1. Первое проклятие – подарок моей семьи. Днем я проживала свои часы в теле золотистого ретривера, и, если бы к полуночи меня не трахнул какой-нибудь принц, я бы умерла. Это плохо, но все еще не конец мира. Но не торопитесь, это ведет нас к следующему пункту.
2. Второе проклятие досталось мне от Солейл. Она носила в себе дар солнца, и когда передала мне свои волшебные браслеты, то я невольно получила вместе с ними и ее проклятие. Из-за этого за мной начали охотиться Хан и Хэвок. Теперь, если один из них убьет меня (или убьет что-то другое, например, первое заклятье), в мире наступит Рагнарек[1]. То есть конец мира.
– Проклятие, Солейл, – слова вырвались из моего рта вместе с кровью. Я доверилась этой девушке, но она, как и все в моей жизни, обманула меня. Браслеты случайно звякнули на руке. Будь у меня возможность, я бы сняла их и кинула ей в лицо.
Один мой глаз так распух, что не открывался, другой – лишь наполовину. Периодически я теряла сознание, а затем вновь приходила в себя, ожидая, когда все закончится.
В этот раз победят плохие парни, очень жаль.
Забавно, ведь я даже не уверена, кого именно теперь можно было назвать плохим человеком. Может, я была одной из них? Если бы я не помешала Хэвоку добраться до Солейл, тогда ничего не случилось бы.
– Прости, – пробормотала я. Мой разум плыл в тумане из боли и сожаления, а еще жалости ко всем в этом мире.
Рагнарек нам не друг, и когда я умру, то конец настанет для всех нас. Никакого давления, конечно же. Совсем никакого.
– Подруга, мне нужно, чтобы ты оставалась в сознании! – закричала Бэбе из картонной коробки, в которую ее засунули. Моя подруга была человеком, но я знала ее лишь в обличье кошки. Ее тоже прокляли, как и меня, только ее заклятие действовало постоянно, а мое позволяло мне становиться человеком ночью, а днем – золотистым ретривером. Бэбе довольно долго молчала, может, спала. Или ее усыпили мои похитители. Или, может, она старалась оставаться тихой, пока меня избивали.
– Я вытащу нас отсюда! – она царапала коробку, сильно шумя.
– Засранцы заклеили тебя. – Я слегка покачивалась из стороны в сторону, из-за чего кости на моих запястьях больно впивались в толстые наручники. Мои ноги тоже были прикованы к стене. Как бы я сейчас хотела ударить этого ублюдка по яйцам! У меня получилось сделать это, когда он поймал меня, и это доставило мне настоящее удовольствие.
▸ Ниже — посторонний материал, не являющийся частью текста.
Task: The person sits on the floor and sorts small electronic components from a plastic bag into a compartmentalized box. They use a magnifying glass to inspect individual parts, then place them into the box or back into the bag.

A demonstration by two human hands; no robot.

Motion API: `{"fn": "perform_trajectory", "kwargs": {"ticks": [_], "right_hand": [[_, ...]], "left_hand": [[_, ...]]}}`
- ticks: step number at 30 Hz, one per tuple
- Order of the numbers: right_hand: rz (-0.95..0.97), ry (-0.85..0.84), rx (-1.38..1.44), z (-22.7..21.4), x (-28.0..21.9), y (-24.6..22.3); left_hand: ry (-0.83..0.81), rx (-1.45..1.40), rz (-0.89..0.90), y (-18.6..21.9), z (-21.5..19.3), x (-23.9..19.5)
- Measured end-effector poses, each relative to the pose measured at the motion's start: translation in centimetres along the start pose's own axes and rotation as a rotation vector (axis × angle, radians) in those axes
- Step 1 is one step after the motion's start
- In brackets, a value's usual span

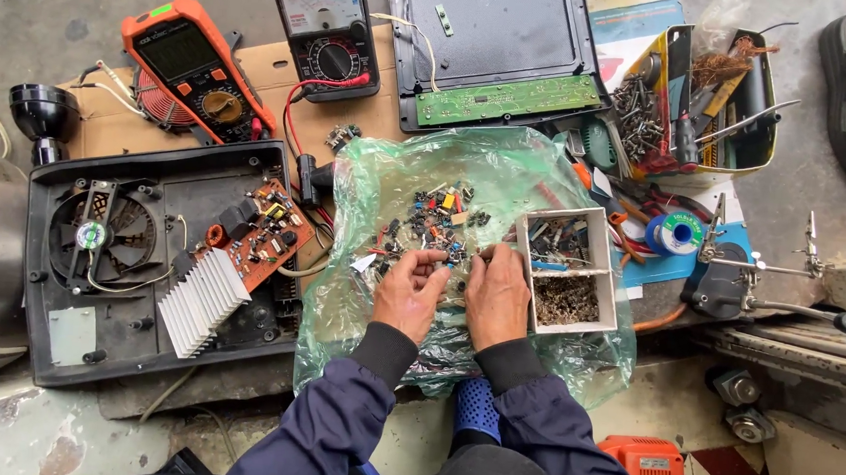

Я рассмеялась и застонала от боли, пронзившей грудину – кажется, все мои ребра были сломаны. Булькающий звук моего дыхания подтверждал догадки – они все сломаны, а одно или даже два давили на легкие.
– Син, мне нужно, чтобы ты оставалась со мной! – закричала Бэбе.
Кажется, на моем теле не осталось места, куда бы не били кулаком, ботинком, металлической палкой или рукояткой пистолета. Меня раздели до бюстгальтера и оставили в джинсовых шортах, поэтому я с легкостью могла рассмотреть одним более или менее здоровым глазом порезы, красующиеся на всей верхней части тела.
– Нож из серебра, Бэбе. В этом дело. Он знает, я не могу залечить эти раны, знает, что серебро отравит меня, – проговорила я. И вот, мои друзья, главная причина, почему я невнятно говорила. Серебро делало оборотней рассеянными и глупыми. Первые ножевые порезы были нанесены несколько часов назад, и они продолжали болеть. – Оно ослабевает меня.
– Мне все равно, если тебе придется тащить твою задницу по ковру, как собаке, мне нужно, чтобы ты оставалась со мной. Что ты видишь? Я ничего не могу увидеть! – Бэбе не сдержала крик, который заставил меня через силу повернуться в сторону коробки на столе. Я нахмурилась, но даже это причиняло боль. Прищурившись единственным здоровым глазом, я проговорила:
– Ты в картонной коробке, на столе высотой около трех метров. Справа от меня окно, высоко над моей головой. Это подвал. – Я сильнее прищурилась. – Два часа до рассвета, может, чуть больше.
– Дерьмо! Ладно. Кто-то есть с нами в комнате? – спросила она.